Segment Start: DATASET

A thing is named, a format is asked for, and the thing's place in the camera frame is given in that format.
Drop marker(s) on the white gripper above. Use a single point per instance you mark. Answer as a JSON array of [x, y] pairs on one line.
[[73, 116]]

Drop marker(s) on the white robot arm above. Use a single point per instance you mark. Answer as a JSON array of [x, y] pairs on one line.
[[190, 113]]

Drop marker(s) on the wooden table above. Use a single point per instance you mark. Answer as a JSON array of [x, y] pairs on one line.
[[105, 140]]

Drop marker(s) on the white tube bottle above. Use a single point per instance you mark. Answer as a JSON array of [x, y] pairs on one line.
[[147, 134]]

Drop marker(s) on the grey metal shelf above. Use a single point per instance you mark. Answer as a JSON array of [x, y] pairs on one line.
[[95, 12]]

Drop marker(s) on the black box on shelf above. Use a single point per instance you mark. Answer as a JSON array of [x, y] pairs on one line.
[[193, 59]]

Segment End: DATASET
Segment Start: DATASET

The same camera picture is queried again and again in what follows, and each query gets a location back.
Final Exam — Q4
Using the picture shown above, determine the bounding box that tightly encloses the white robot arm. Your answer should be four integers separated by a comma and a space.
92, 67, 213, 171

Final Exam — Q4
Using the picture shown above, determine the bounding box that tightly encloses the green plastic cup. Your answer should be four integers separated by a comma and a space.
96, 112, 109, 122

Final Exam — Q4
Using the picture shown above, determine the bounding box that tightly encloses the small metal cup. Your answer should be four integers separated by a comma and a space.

Segment End: DATASET
Segment Start: DATASET

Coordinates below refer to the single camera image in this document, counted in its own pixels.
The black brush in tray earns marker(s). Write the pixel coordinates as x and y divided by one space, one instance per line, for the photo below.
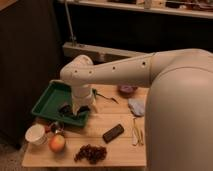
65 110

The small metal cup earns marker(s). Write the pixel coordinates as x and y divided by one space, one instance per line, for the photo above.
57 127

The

Segment End: DATASET

### INSTRUCTIONS TO FOLLOW
Within the listing above, filter for lines holding the string "camera" and copy each one.

### OUTPUT OF THE TASK
A thing is named, a format is asked for, and the thing's place in the camera frame is given in that format.
The same camera picture is queried again and again in what follows, and each query gets a location back.
Coordinates below refer to the single camera image in this document, counted in its own pixels.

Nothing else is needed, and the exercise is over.